## What you have to do
If a line in the material below has the word "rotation", copy it.

[Start of Attachment]

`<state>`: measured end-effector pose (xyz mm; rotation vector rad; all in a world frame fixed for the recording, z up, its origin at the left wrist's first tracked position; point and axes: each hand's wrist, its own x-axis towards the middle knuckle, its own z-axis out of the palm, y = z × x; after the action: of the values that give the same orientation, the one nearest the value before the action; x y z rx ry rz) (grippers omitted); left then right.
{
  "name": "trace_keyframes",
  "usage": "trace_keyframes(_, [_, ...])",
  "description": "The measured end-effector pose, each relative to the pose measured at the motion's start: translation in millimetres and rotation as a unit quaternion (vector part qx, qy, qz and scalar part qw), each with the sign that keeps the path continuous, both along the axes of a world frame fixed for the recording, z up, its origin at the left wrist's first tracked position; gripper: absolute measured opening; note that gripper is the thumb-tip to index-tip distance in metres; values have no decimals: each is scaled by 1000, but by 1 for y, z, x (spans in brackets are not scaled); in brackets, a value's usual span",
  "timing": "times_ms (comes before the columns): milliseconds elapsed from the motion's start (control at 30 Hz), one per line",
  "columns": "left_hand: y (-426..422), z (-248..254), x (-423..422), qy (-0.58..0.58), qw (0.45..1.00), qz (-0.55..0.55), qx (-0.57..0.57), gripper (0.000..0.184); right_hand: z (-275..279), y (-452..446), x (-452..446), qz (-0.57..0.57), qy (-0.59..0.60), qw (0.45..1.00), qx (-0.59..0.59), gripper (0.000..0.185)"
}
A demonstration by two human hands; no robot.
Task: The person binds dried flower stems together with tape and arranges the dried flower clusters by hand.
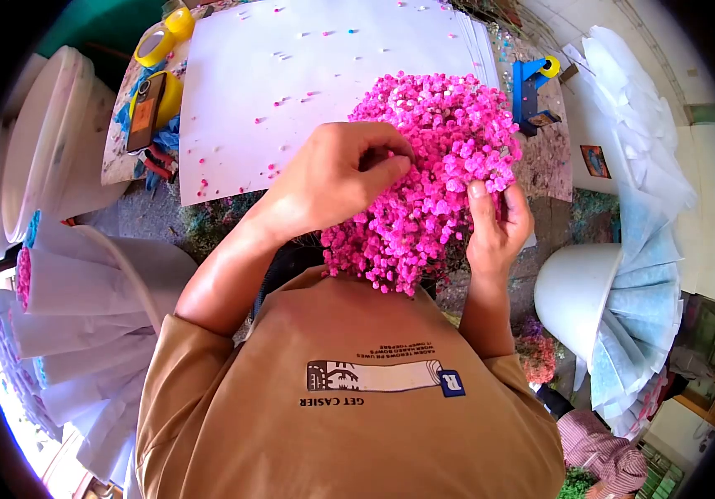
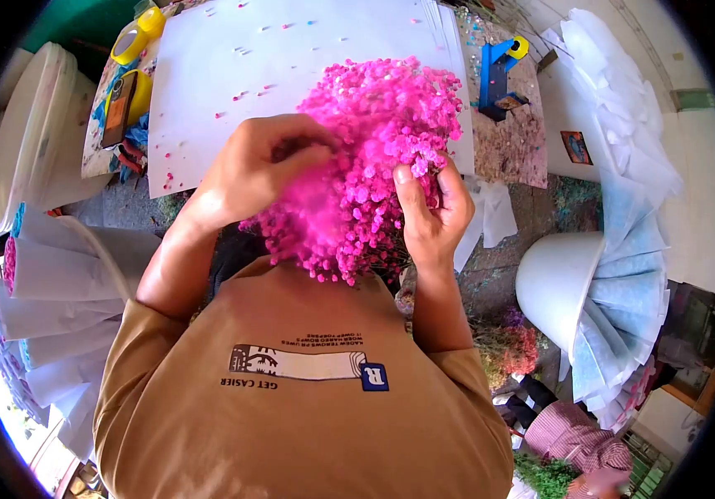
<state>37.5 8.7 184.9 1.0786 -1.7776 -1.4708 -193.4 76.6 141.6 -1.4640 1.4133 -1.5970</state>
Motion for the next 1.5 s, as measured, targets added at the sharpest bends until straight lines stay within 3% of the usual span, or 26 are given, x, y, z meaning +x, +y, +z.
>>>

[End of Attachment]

## Written solution
`<state>`: measured end-effector pose (xyz mm; rotation vector rad; all in a world frame fixed for the recording, z up, its origin at the left wrist's first tracked position; point and axes: each hand's wrist, its own x-axis towards the middle knuckle, its own z-axis out of the palm, y = z × x; after the action: of the values that give the same orientation, the one nearest the value before the action; x y z rx ry rz) (grippers omitted); left then right.
  "description": "The measured end-effector pose, each relative to the pose measured at the motion's start: translation in millimetres and rotation as a unit quaternion (vector part qx, qy, qz and scalar part qw), each with the sign that keeps the path continuous, both along the axes of a world frame fixed for the recording, z up, its origin at the left wrist's first tracked position; gripper: absolute measured opening; note that gripper is the thumb-tip to index-tip distance in metres; values have no decimals: each is scaled by 1000, but by 1 for y, z, x (spans in brackets are not scaled); in brackets, a value's usual span",

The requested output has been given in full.